La loi restreignant fortement les droits des homosexuels promulguée lundi au Nigeria vient légitimer la violence homophobe et fait craindre une augmentation des persécutions, s'inquiétaient mardi des militants gays.

Adoptée à l'unanimité par les parlementaires nigérians en mai dernier, la loi prévoit une peine de 14 ans de prison en cas de mariage homosexuel et 10 ans d'emprisonnement pour les personnes de même sexe affichant publiquement leur relation.

Le président nigérian Goodluck Jonathan a promulgué lundi cette loi très controversée, s'attirant notamment la réprobation de l'ONU, des États-Unis, de la Grande-Bretagne et de nombreuses ONG,dont Amnesty International.

Un homosexuel de Lagos, que l'AFP a décidé de ne pas nommer pour des raisons de sécurité, s'est dit mardi «effondré» par le geste du président Jonathan et «terrifié» par ses conséquences.

«Je suis surtout inquiet pour les personnes LGBT (lesbiennes, gays, bisexuels et transsexuels) dans le nord, dans le delta du Niger (...) et aussi, en fait, pour les personnes LGBT dans tout le pays», a-t-il confié.

Pour cet homme, le gouvernement «a légalisé la violence, la stigmatisation et la discrimination. (...) Notre situation ne fait qu'empirer».

À Londres, le militant LGBT et défenseur des droits de l'Homme Davis Mac-Iyalla a estimé que la nouvelle loi allait pousser la communauté homosexuelle à se cacher encore plus, et qu'elle risquait de se retrouver face à des soignants qui refuseraient de leur fournir des traitements, comme pour le sida par exemple, par crainte de poursuites judiciaires.

«Le pire dans tout ça, c'est qu'il existait déjà des lois au Nigeria qui criminalisaient les relations entre personnes de même sexe.
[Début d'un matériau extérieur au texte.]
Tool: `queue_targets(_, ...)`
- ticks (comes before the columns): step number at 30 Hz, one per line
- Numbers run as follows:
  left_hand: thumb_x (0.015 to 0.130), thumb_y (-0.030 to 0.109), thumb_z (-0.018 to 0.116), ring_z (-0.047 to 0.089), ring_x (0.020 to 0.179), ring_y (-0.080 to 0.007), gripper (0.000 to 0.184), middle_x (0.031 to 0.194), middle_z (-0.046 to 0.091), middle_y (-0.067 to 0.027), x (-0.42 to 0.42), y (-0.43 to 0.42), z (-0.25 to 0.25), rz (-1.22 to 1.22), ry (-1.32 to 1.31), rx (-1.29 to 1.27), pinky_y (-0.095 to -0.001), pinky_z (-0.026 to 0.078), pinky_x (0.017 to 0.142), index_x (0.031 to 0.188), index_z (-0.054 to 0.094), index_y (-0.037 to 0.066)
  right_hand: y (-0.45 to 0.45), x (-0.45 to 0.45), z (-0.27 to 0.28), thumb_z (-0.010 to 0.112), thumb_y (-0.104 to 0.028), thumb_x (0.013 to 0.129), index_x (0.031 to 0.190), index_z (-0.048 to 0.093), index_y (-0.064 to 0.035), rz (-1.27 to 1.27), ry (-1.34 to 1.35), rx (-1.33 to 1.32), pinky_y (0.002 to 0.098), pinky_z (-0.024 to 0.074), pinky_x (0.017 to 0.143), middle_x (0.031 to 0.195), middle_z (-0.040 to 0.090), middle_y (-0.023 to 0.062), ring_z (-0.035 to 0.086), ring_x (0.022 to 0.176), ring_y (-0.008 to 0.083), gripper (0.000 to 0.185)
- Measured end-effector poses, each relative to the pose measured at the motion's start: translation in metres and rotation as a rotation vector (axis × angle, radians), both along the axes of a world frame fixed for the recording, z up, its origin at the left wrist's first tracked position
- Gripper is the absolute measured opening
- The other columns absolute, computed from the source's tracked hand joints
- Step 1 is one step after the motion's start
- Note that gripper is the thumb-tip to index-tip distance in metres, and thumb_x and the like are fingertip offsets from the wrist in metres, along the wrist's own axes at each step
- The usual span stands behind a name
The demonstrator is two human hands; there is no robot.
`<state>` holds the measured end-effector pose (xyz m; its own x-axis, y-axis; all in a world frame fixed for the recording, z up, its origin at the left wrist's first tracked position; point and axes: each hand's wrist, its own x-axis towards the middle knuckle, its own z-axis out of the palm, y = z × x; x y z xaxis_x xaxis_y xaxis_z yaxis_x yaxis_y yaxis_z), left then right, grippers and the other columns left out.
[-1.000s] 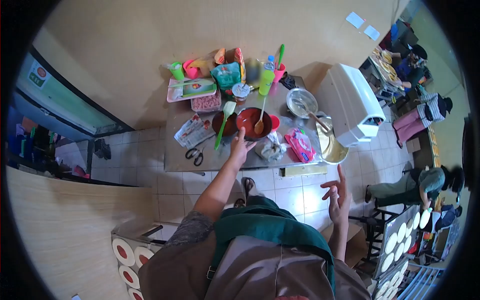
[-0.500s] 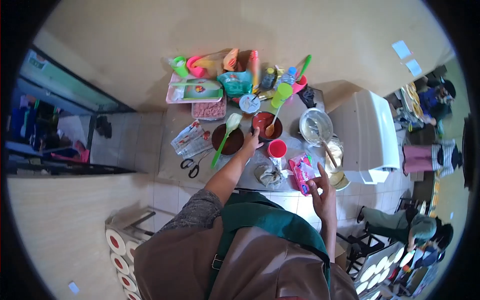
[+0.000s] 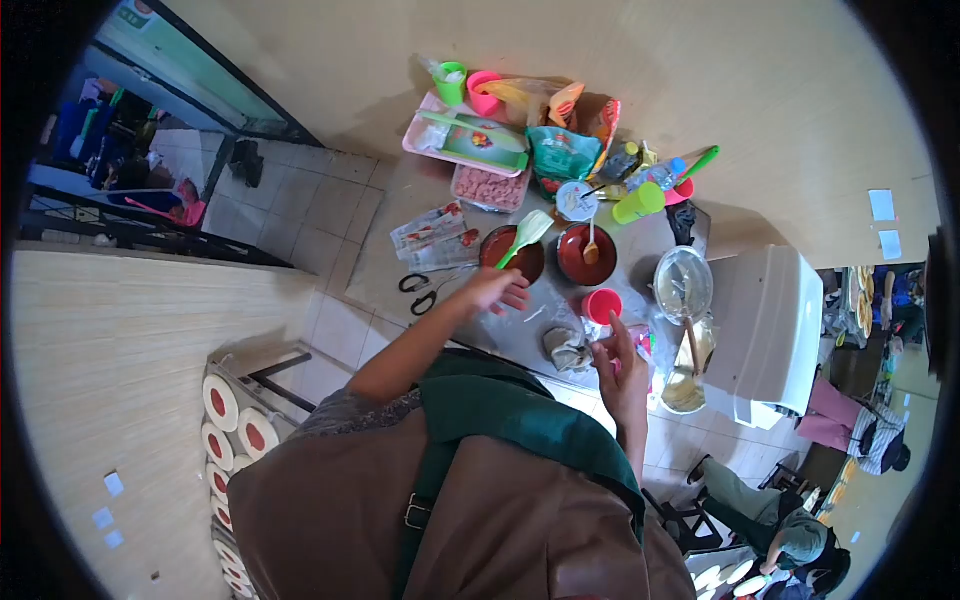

Je ne connais personne qui réclamait un mariage entre personnes de même sexe», a lancé M. Mac-Iyalla. «On est dans un contexte général d'augmentation des sanctions et de criminalisation de l'homosexualité».

Il a néanmoins jugé qu'il restait un espoir de contester la nouvelle loi devant la justice nigériane. «Je crois toujours qu'il y a des juristes et des gens qui, du point de vue des droits de l'Homme, seraient intéressés par cette histoire. (...) On peut se battre pour les droits de l'Homme de n'importe où», même de l'étranger, a prévenu le militant.

«Nous n'allons pas nous taire et accepter une loi aussi draconienne», a-t-il ajouté.

L'Onusida et le Fonds mondial de lutte contre le sida, la tuberculose et le paludisme ont déclaré craindre que les personnes LGBT au Nigeria ne se voient refuser l'accès aux services médicaux. Ils ont appelé dans un communiqué à «un examen rapide de la constitutionnalité de cette loi à la lumière des graves risques qu'elle présente pour la santé publique et les droits humains».

Le secrétaire d'État américain John Kerry s'est dit «profondément préoccupé» par la loi nigériane qui suit un texte similaire proposé en Ouganda.

La Haut-Commissaire des Nations unies aux droits de l'Homme, Navi Pillay, a estimé que la loi «fait empirer une situation déjà mauvaise», renforce les préjugés existants et risque d'augmenter la violence.

«On voit rarement un texte de loi qui, en quelques paragraphes, viole directement tant de droits humains fondamentaux», a-t-elle ajouter.L'homosexualité est illégale dans 78 pays et punie de mort dans sept pays.